What is needed:
When you reach the records below, output every one exactly as written but leave out any pictures.

---------------

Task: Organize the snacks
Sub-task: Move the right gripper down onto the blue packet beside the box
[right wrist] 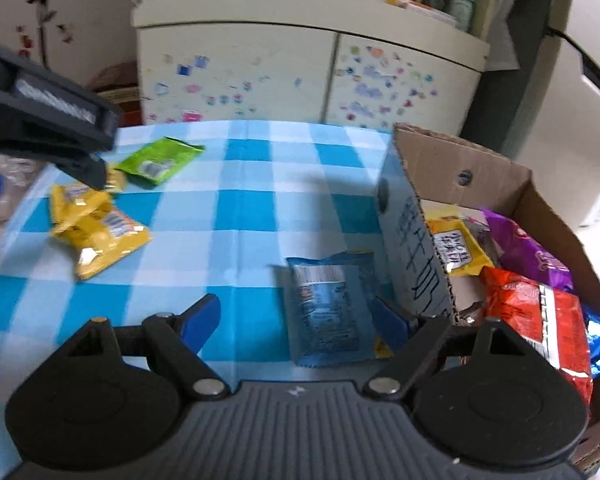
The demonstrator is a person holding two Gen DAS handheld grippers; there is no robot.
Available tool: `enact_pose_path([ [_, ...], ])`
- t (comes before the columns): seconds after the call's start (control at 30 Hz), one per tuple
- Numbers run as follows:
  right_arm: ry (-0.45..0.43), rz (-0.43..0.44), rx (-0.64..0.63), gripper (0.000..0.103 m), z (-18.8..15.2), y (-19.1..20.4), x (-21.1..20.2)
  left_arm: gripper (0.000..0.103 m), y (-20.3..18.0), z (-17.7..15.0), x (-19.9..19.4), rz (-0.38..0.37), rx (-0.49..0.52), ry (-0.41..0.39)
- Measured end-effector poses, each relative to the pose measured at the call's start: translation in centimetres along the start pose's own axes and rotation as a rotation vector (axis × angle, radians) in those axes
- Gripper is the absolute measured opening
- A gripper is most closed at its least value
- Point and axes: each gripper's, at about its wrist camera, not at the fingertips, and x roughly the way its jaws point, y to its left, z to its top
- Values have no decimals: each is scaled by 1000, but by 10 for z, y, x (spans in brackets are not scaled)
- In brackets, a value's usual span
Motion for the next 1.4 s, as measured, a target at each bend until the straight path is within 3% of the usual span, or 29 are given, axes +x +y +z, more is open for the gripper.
enact_pose_path([
  [0.27,53,-138,95,91,1,16,21,98,4,5,-3,-32,-55,4],
  [0.57,74,-222,187,103,7,24,37,98,5,8,-2,-49,-88,9],
  [0.87,117,-169,247,102,7,29,32,98,9,10,-3,-33,-113,-3],
  [1.0,147,-151,363,102,1,26,27,98,9,10,-4,-38,-113,-6],
  [1.2,92,-160,411,102,1,19,36,98,10,9,-5,-42,-117,-8],
  [1.27,76,-150,375,103,5,20,41,98,10,9,-5,-40,-120,-9],
  [1.4,-18,-82,173,102,14,32,51,98,13,10,-4,-16,-125,-15],
])
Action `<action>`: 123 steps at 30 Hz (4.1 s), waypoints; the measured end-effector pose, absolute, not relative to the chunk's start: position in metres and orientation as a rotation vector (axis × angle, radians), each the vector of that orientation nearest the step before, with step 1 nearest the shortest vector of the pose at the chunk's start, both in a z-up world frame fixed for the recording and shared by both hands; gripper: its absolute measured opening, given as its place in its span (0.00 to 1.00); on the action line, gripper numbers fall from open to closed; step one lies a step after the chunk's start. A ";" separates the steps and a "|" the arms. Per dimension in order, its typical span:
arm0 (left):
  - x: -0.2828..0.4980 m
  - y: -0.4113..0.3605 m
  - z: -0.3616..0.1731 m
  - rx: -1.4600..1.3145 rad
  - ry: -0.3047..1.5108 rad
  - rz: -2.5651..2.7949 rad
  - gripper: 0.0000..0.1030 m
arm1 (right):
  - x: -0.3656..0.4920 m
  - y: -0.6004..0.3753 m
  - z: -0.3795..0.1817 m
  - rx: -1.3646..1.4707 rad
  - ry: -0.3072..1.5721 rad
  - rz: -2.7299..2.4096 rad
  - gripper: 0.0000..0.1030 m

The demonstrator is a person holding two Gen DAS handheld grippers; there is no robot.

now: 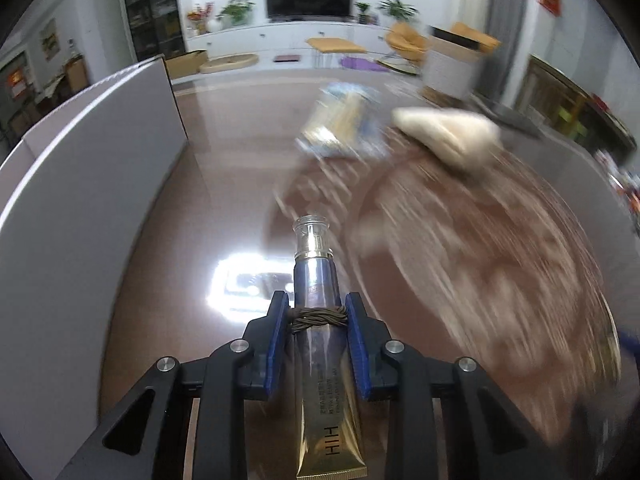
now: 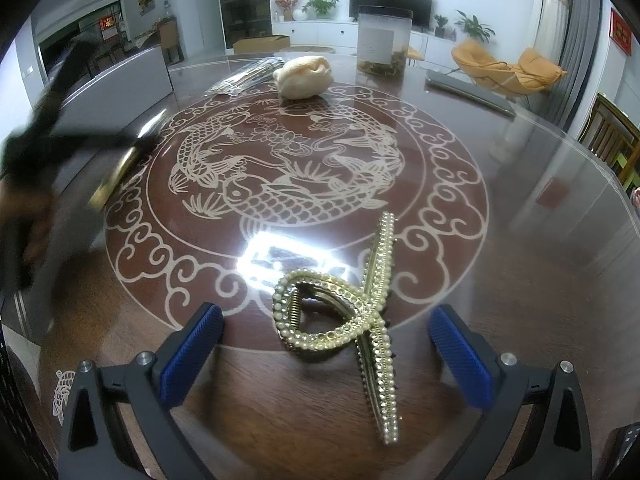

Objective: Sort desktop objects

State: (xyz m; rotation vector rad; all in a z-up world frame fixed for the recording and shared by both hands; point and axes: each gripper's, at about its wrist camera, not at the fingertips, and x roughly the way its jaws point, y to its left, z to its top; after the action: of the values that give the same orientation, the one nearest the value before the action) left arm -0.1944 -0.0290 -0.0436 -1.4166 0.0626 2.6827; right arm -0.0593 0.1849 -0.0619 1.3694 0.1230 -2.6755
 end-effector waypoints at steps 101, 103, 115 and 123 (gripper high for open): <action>-0.125 -0.002 -0.058 -1.377 0.136 2.638 1.00 | -0.059 0.186 -0.062 1.370 0.123 -2.676 1.00; -0.125 -0.002 -0.058 -1.377 0.137 2.638 1.00 | -0.059 0.185 -0.062 1.370 0.123 -2.676 1.00; -0.126 -0.002 -0.058 -1.377 0.136 2.638 1.00 | -0.058 0.186 -0.061 1.370 0.123 -2.676 1.00; -0.118 -0.004 -0.050 -1.325 0.165 2.618 0.75 | -0.056 0.194 -0.058 1.333 0.033 -2.656 1.00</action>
State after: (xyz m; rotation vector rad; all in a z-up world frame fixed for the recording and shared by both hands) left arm -0.1177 -0.0044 -0.0504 -1.3251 0.1653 2.6180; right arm -0.0562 0.1937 -0.0580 1.3332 0.0326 -2.6561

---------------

Reply:
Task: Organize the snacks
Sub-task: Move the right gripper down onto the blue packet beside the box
[right wrist] 
The demonstrator is a person holding two Gen DAS handheld grippers; there is no robot.
Available tool: `enact_pose_path([ [_, ...], ])`
- t (comes before the columns): seconds after the call's start (control at 30 Hz), one per tuple
- Numbers run as follows:
  right_arm: ry (-0.45..0.43), rz (-0.43..0.44), rx (-0.64..0.63), gripper (0.000..0.103 m), z (-18.8..15.2), y (-19.1..20.4), x (-21.1..20.2)
  left_arm: gripper (0.000..0.103 m), y (-20.3..18.0), z (-17.7..15.0), x (-19.9..19.4), rz (-0.38..0.37), rx (-0.49..0.52), ry (-0.41..0.39)
- Measured end-effector poses, each relative to the pose measured at the call's start: translation in centimetres along the start pose's own axes and rotation as a rotation vector (axis × angle, radians) in those axes
- Gripper is the absolute measured opening
- A gripper is most closed at its least value
- Point and axes: each gripper's, at about its wrist camera, not at the fingertips, and x roughly the way its jaws point, y to its left, z to its top
- Values have no decimals: each is scaled by 1000, but by 10 for z, y, x (spans in brackets are not scaled)
- In brackets, a value's usual span
Motion for the next 1.4 s, as measured, a target at each bend until the straight path is within 3% of the usual span, or 29 are given, axes +x +y +z, more is open for the gripper.
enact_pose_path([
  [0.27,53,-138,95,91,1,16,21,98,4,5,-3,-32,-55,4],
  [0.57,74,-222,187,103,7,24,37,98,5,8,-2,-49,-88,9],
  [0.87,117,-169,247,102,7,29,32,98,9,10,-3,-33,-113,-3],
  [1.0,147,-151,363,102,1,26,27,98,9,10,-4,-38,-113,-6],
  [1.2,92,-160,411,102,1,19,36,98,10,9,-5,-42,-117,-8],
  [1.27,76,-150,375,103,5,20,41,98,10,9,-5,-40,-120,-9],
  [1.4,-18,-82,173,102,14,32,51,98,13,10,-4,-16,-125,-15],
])
Action `<action>`: 123 steps at 30 Hz (4.1 s), waypoints; the measured end-effector pose, absolute, not relative to the chunk's start: position in metres and orientation as a rotation vector (axis × angle, radians), each the vector of that orientation nearest the step before, with step 1 nearest the shortest vector of the pose at the chunk's start, both in a z-up world frame fixed for the recording and shared by both hands; gripper: its absolute measured opening, given as its place in its span (0.00 to 1.00); on the action line, gripper numbers fall from open to closed; step one lies a step after the chunk's start. A ";" separates the steps and a "|" the arms. Per dimension in order, its typical span:
arm0 (left):
  - x: -0.2828..0.4980 m
  - y: -0.4113..0.3605 m
  - z: -0.3616..0.1731 m
  - rx: -1.4600..1.3145 rad
  - ry: -0.3047..1.5108 rad
  - rz: -2.5651..2.7949 rad
  - gripper: 0.0000..0.1030 m
arm1 (right):
  - x: -0.3656..0.4920 m
  - y: -0.6004..0.3753 m
  - z: -0.3795..0.1817 m
  - rx: -1.3646..1.4707 rad
  - ry: -0.3072..1.5721 rad
  - rz: -2.7299..2.4096 rad
  - gripper: 0.0000..0.1030 m

The demonstrator is a person holding two Gen DAS handheld grippers; there is no robot.

now: 
now: 

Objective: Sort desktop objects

State: (xyz m; rotation vector rad; all in a z-up world frame fixed for the recording and shared by both hands; point and axes: each gripper's, at about its wrist camera, not at the fingertips, and x roughly the way its jaws point, y to its left, z to its top; after the action: of the values that give the same orientation, the one nearest the value before the action) left arm -0.1944 -0.0290 -0.0436 -1.4166 0.0626 2.6827; right arm -0.0593 0.1849 -0.0619 1.3694 0.1230 -2.6755
 end-effector waypoints at steps 101, 103, 115 and 123 (gripper high for open): <action>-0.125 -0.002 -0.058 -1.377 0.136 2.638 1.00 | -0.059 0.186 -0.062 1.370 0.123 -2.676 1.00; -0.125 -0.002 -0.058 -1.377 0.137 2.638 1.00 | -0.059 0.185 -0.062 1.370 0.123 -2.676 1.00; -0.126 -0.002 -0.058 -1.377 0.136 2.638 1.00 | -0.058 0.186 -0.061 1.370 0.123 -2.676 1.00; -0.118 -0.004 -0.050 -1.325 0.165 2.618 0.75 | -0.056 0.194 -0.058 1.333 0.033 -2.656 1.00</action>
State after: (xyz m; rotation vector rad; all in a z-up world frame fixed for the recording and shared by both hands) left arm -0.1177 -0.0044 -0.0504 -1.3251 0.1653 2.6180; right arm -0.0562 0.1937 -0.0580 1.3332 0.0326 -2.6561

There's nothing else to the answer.